Hmmmm…I just don’t see how sniffing somebody’s vaginal hair can be sexy, but whatever floats your boat I guess.
Just over an hour later, Edie takes Kev back to her house, and they proceeded to have dirty, skanky sex. About two minutes after Kev gives Edie the most amazing orgasm of her life, they fall madly, and deeply in love. *Yawn*.
The most annoying thing about the whole book was how overdone everything was. The characters were either Mary Sue good, or cookie-cutter evil, nary a shade of grey to be found anywhere. This got very old, very quickly.
Overall Verdict
Fade to Midnight sucked great big fucking hairy donkey balls. Two and a half hours of my life that I wont be getting back any time soon. My disappointment with this book knows no bounds. Kev Larsen deserved a much better book than he got. He really did.
You can read an excerpt of Fade To Midnight here, buy the book from the U.S here, and buy from Amzon UK here.
ClaudiaGC
August 5
1:10 pm
Oh my Lord! I think I just had a deja vu! I finished Hot Night (not a McCloud book) by Shannon McKenna only yesterday and it was literally the same as this one. The bad guy was sooo evil it was hilarious at times, the hero was a real asshole (there were times were he kind of forced the heroine to do things) and the heroine did really stupid things (like going alone to a house where her best friend was murdered). The hero describes the heroine at one point like this:”He’d been reborn as an omnipotent pagan sex god. No, Abby was the goddess, and he wanted to humbly worship at the shrine of her sex with his hands, his tongue, his cock, for hours.” It had me cringing!

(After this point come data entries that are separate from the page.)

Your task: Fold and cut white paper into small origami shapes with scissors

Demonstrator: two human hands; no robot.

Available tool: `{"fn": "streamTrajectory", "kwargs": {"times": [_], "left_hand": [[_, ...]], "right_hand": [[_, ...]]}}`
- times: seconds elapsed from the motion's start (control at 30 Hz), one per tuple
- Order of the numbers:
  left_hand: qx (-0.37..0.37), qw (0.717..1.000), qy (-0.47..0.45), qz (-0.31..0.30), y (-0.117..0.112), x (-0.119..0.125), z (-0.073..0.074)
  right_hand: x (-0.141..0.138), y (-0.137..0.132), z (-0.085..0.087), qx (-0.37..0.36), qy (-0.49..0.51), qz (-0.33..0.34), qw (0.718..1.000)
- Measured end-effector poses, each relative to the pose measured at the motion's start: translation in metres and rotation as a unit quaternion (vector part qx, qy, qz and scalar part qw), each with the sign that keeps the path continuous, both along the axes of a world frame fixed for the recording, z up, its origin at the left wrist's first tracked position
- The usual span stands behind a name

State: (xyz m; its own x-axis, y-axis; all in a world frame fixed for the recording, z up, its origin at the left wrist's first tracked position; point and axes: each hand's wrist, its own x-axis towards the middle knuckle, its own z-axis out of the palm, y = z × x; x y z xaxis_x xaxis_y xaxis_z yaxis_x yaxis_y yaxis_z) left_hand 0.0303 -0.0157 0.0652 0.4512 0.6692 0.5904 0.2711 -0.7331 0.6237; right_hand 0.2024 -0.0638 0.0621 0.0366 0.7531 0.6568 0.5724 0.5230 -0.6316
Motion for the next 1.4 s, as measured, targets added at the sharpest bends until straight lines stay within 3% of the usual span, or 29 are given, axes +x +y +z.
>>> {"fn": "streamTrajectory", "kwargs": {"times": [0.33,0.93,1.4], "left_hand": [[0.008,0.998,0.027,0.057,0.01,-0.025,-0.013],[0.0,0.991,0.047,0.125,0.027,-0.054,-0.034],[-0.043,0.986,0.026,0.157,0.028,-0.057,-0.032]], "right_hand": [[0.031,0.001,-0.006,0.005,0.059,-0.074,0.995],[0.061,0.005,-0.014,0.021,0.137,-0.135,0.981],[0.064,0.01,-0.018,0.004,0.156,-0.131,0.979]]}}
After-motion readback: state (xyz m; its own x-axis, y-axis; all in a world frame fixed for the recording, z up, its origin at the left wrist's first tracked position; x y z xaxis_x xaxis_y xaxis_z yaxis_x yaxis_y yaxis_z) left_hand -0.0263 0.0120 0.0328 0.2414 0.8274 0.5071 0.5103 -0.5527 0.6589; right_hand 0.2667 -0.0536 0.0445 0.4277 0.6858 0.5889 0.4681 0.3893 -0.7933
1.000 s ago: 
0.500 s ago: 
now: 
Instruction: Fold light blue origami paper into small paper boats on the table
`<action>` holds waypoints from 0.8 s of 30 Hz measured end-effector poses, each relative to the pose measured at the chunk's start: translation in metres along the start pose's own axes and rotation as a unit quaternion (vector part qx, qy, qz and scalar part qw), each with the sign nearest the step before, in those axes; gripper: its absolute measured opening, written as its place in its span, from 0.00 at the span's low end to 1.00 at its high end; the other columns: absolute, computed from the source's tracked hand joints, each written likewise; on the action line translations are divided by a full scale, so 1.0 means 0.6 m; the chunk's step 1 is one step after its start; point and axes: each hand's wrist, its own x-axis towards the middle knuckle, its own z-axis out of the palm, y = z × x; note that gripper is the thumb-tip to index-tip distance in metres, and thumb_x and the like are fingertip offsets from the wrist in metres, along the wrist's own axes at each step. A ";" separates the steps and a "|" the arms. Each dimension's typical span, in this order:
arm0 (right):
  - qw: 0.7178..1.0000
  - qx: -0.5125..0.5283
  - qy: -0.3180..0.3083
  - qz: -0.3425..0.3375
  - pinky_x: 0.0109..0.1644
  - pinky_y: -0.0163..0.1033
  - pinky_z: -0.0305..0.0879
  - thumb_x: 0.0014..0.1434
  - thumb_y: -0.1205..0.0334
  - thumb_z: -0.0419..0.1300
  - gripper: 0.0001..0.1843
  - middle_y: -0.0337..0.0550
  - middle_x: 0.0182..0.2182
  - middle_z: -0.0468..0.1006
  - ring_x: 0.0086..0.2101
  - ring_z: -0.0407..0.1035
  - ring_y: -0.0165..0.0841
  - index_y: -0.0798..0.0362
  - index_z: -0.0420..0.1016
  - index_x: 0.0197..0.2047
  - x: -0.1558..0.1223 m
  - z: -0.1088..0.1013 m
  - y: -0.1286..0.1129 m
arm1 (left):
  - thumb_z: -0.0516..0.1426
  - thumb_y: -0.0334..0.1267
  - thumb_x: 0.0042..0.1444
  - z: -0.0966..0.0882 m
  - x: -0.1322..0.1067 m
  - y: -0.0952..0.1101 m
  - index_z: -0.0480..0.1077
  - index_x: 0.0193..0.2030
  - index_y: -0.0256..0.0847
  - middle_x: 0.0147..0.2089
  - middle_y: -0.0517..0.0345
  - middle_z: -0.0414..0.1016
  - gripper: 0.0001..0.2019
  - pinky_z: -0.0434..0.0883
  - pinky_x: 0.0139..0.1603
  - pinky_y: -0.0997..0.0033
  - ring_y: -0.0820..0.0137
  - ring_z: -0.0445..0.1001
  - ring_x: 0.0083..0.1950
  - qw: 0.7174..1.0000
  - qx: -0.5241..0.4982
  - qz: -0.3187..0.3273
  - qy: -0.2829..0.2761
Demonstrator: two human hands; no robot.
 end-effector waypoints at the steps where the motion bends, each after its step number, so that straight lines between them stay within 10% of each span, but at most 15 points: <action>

Like you, I consider her books as a guilty pleasure and love the first McCloud books but they have a sameness now to them I don’t like.
Karen Scott
August 5
4:32 pm
Claudia, all her books are very similar, assholic heroes and stupid heroines, but this one was particularly bad.
eggs
August 7
3:07 am
I just discovered Shannon McKenna via an ebooks bundle on Amazon, and totally agree about the guilty pleasure aspect of her books. I’m reading my way through them now. I like the fact that she nicely complements her complete asshole of a hero by pairing him with one of the dumbest bitches on earth for the heroine. You kind of feel like they deserve each other!
My favorite of hers so far is the Tamara & Val novel, where she breaks the asshole/bumb bitch model by pairing two violent sociopathic assholes together. Great fun!
I have to ask, did she describe the hero’s penis a a “club” in this one? That’s always a high point for me in her novels. I picture this gnarled, tree branch Fred Flintstone type of club hanging between his legs. So gross, and yet such a fun visual!
Karen Scott
August 7
9:28 am
@Eggs I can’t recall, but her emphasis on the size of her heroes’ genitals has often made me laugh out loud.